Nor does the fact that the Tourism Company has the power "to sue and be sued"17 strip the Company of its Eleventh Amendment immunity. As this court has previously stated, a statutory provision allowing a state agency to be sued does not necessarily indicate that "the legislature has waived the eleventh amendment and has consented to let the state be sued for money damages not only in a state but in a federal court. A waiver is found only where it is manifest that waiver of the eleventh amendment was intended." Culebras Enterprises Corp. v. Rivera Rios, 813 F.2d 506, 517 n. 9 (1st Cir. 1987). See also Figueroa-Rodriguez v. Aquino, 863 F.2d 1037, 1045 (1st Cir. 1988). In this case, no such intent has been shown.

PSC argues that the Eleventh Amendment should not apply here, because, according to PSC, any judgment against the Tourism Company would be paid by its insurance carriers and, therefore, would not come out of public funds. This argument is without merit. If states were deemed to waive immunity by obtaining insurance, they would be forced to pay higher premiums for their insurance. Such a result would contravene the purpose of the Eleventh Amendment. Thus, the fact that any damages might be paid by an insurance carrier does not alter the fact of Eleventh Amendment immunity. See Markowitz v. United States, 650 F.2d 205, 206 (9th Cir. 1981).18


* Of the Second Circuit, sitting by designation.

1. 23 L.P.R.A. § 671d.

2. The Rule provides that "The district court, upon a showing of excusable neglect or good cause, may extend the time for filing a notice of appeal upon motion filed not later than 30 days after the expiration of the time prescribed by this Rule 4(a)." Fed. R. App. P. 4(a)(5).

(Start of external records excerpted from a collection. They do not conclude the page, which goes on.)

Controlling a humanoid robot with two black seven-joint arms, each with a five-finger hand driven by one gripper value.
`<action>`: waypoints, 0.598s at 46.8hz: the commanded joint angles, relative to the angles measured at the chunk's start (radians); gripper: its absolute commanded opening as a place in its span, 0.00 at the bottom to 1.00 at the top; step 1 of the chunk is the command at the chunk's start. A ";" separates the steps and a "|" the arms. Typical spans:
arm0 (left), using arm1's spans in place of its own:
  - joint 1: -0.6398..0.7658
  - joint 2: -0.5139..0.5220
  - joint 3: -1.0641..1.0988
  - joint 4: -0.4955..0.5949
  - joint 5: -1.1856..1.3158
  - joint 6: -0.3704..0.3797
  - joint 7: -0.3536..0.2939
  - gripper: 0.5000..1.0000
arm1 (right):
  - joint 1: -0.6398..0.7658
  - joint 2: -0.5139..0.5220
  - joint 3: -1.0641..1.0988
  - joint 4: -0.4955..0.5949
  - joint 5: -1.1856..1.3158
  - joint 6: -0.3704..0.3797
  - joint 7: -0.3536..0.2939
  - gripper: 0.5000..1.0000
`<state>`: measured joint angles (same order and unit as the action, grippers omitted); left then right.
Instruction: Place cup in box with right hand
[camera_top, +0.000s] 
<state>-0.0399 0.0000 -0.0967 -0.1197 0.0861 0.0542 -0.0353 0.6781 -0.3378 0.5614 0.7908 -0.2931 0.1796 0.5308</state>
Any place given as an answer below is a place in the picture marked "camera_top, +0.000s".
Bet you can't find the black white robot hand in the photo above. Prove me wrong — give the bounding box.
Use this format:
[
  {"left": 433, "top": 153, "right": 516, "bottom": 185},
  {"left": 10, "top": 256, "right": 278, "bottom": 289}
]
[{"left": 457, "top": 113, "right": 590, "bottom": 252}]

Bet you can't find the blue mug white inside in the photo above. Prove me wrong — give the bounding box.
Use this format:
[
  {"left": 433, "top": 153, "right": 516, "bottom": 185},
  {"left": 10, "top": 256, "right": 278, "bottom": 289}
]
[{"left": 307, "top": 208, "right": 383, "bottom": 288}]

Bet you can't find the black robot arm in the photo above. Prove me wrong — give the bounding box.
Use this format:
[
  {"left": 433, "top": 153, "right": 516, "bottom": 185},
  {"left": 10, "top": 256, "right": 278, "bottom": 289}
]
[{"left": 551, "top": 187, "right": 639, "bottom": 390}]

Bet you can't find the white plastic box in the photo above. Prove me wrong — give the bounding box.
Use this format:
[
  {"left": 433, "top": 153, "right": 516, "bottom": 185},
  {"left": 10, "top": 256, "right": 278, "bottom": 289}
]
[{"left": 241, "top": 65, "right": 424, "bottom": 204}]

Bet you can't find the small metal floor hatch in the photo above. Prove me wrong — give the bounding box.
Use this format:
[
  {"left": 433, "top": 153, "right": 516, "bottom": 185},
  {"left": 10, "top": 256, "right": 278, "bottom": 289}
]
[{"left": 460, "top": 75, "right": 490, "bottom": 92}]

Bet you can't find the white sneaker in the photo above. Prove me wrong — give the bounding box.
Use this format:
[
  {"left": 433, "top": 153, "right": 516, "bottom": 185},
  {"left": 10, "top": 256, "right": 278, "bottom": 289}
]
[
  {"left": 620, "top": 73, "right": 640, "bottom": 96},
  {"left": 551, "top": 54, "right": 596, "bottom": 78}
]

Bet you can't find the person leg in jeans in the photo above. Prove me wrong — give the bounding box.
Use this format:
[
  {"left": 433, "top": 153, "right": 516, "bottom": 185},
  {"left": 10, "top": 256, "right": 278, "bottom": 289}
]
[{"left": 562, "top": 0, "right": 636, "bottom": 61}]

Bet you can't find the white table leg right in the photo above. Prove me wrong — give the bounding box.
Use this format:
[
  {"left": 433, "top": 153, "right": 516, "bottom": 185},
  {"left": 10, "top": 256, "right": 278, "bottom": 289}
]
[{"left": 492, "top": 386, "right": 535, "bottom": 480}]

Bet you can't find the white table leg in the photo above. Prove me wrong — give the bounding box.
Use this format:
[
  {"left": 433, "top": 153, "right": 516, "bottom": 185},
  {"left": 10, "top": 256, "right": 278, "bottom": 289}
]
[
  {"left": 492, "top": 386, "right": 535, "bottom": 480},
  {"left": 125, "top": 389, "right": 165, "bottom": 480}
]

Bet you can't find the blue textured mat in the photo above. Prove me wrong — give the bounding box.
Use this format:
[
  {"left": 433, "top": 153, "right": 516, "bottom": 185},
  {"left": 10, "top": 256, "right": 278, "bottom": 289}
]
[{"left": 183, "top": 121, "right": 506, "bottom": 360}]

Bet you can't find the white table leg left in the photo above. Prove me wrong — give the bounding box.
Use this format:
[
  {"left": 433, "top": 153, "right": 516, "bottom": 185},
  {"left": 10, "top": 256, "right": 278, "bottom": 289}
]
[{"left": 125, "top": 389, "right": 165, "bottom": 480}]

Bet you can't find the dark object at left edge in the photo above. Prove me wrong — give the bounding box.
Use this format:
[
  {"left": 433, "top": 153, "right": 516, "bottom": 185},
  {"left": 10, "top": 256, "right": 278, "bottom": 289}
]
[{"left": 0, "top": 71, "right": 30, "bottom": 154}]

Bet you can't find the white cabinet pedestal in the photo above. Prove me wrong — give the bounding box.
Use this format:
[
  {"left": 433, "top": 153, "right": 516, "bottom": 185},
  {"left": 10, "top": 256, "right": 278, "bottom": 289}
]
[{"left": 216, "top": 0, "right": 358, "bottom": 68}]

3. The court accordingly remanded for a full hearing on the issue. The case was later dismissed as moot. Our tentative statement in Ainsworth that the Tourism Company may not be an arm of the Commonwealth, was based in part on the erroneous impression that "the Company is largely funded through the monies it receives as a result of its slot machine concessions." 818 F.2d at 1038. The district court in this case found that less than twenty percent of the Tourism Company's 1987-88 budget came from slot machine profits.

4. See 23 L.P.R.A. § 671b.

5. 23 L.P.R.A. § 671c.

6. 23 L.P.R.A. § 671j.

7. As examples of the Tourism Company's autonomy, PSC argues that the Executive Director of the Company creates its programs with only occasional involvement from the Governor and that the Executive Director has great leeway in the investment of its funds. PSC also asserts that the Governor's aide in charge of monitoring the Tourism Company meets only with the Company's Executive Director and its Assistant Director and never with the entire board.

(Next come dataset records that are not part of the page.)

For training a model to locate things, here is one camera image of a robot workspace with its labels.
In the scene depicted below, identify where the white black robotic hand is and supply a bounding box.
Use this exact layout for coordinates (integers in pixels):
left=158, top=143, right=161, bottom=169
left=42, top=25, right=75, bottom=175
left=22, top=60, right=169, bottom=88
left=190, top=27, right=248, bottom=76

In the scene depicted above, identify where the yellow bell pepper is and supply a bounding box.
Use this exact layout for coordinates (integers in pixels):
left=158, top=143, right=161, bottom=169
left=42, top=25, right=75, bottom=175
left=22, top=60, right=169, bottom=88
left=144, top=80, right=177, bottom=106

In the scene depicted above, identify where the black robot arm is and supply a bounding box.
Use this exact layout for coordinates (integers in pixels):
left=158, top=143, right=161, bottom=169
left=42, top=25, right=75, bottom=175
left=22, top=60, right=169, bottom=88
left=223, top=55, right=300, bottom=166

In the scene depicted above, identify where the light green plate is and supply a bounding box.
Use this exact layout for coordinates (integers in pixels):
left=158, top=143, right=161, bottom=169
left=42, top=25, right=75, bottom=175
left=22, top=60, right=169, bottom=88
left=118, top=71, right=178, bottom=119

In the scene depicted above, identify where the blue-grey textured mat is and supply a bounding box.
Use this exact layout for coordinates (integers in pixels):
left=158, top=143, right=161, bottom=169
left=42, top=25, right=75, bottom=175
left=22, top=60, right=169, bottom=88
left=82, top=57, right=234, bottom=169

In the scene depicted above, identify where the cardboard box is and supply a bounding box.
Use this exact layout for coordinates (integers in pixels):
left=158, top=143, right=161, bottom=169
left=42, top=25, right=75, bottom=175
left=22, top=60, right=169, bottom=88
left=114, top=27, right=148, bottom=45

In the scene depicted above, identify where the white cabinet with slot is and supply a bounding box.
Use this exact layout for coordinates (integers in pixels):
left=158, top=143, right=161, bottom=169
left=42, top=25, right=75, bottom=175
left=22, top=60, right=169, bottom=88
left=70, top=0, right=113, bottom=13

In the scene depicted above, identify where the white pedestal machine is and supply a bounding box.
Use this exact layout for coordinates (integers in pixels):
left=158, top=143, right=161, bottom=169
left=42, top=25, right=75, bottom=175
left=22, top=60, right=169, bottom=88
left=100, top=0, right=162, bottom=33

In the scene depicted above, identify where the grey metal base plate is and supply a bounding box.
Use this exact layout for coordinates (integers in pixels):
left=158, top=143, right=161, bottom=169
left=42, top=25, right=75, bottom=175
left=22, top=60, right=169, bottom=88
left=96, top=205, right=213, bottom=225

8. See 23 L.P.R.A. § 671k.

9. 23 L.P.R.A. § 671a.

10. 23 L.P.R.A. § 671o.

11. 23 L.P.R.A. §§ 671d(h), 671l.

12. See 23 L.P.R.A. § 671e.

13. 23 L.P.R.A. § 671a.

14. 23 L.P.R.A. § 671d(f).

15. 23 L.P.R.A. § 671d(g).

16. 23 L.P.R.A. § 671d(l).

17. 23 L.P.R.A. § 671d(e).

18. In view of the foregoing discussion, we see no reason to separately address PSC's contention that the district court erred in denying its motion to alter or amend the judgment.